Talia shifts once, suppressing a hiss when her ankle reminds her of its presence. She freezes, as if movement itself were a failure. I don’t look at her right away. Giving her the dignity of privacy she clearly needs.

When I do glance over, her gaze is already on me and neither of us looks away.

“You should rest,” she says quietly.

“I am,” I reply.

She almost smiles at that. Almost.

“You don’t believe that.”

“No,” I admit.

Silence stretches again, but it isn’t sharp, it’s weighted. Considered.

“I won’t slow us down,” she says suddenly, too quickly. Defensive. Clearly an old habit.

“I know,” I say. “That isn’t what concerns me.”

Her fingers curl into the fabric at her knee. “Then what does?”

I choose my words carefully. Too much truth here would fracture something that hasn’t fully formed yet.

“You push past warning signs,” I say. “Including your own.”

She exhales slowly, staring out into the dark.

“If I stop every time something hurts, nothing gets done.”

“That’s how people break,” I reply.

“That’s how people survive,” she counters.

We are both right and I know it. Which is the problem.

A quiet sound drifts from Rverre. Illadon shifts, protective even in unconsciousness. The sight grounds me more than stone ever could.

“You don’t trust me,” Talia says, not accusation, an observation.

I turn and look at her.

“That is not true.”

She arches a brow. “You don’t trust yourself either.”

The words land cleanly, without anger or judgment. Nothing but clear and cutting insight. Dragoste stirs again, restless and unwelcome. I clamp down hard.

“You stand in places that change people,” I say instead. “That carries risk.”

“So does guarding the edges alone,” she replies softly.

I don’t have an answer so I grunt, the only response I can come up with. Anything else would summon the dragoste. Set it free and that I cannot allow. I shrug, nod, and turn back to my watch, letting my feet put what distance I can between us.

Silence reigns as the night deepens and the stars shift. Time passes without announcement. Eventually, her posture loosens. Not sleep—just rest. She leans her head back against the stone, eyes closed, breath evening out. I reposition slightly so I can see her and the horizon without moving again.

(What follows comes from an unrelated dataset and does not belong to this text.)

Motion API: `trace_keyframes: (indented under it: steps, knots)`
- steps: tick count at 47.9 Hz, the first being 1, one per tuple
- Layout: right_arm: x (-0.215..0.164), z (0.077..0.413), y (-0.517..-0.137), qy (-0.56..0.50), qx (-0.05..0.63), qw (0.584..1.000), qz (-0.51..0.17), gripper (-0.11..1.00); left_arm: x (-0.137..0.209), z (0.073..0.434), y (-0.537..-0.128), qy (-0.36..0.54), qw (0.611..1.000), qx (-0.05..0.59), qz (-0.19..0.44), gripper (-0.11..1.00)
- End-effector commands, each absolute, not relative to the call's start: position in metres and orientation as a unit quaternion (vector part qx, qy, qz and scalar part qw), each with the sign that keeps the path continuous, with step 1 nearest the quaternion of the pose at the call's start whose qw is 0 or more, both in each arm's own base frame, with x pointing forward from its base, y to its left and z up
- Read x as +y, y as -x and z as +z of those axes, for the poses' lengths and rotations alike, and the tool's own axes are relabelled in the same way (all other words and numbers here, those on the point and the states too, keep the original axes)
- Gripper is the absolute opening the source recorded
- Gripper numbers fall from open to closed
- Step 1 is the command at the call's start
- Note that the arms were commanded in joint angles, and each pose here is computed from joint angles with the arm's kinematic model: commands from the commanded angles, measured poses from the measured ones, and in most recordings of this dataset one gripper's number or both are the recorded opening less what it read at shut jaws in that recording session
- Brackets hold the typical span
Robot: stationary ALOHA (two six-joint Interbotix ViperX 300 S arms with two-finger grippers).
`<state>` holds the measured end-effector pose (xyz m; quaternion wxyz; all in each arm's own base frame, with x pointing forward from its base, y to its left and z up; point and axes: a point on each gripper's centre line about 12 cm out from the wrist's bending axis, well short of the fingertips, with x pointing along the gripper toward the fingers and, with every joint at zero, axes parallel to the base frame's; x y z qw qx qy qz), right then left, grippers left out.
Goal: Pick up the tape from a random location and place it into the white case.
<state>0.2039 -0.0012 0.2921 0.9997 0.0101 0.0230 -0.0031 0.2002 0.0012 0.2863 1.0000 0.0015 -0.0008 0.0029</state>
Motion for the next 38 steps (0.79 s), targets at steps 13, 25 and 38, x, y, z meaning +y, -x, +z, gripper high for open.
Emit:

This is dangerous. Not because of the desert. Because I am beginning to measure my decisions around her presence instead of terrain alone. It’s truth and I accept it without flinching.

Tomorrow, the land will test us harder. The path will narrow. The listening will demand more than instinct. And I will have to decide whether guarding her means holding the line—or stepping closer to it than I ever intended.

For now, I stand watch. The desert waits. And so do I.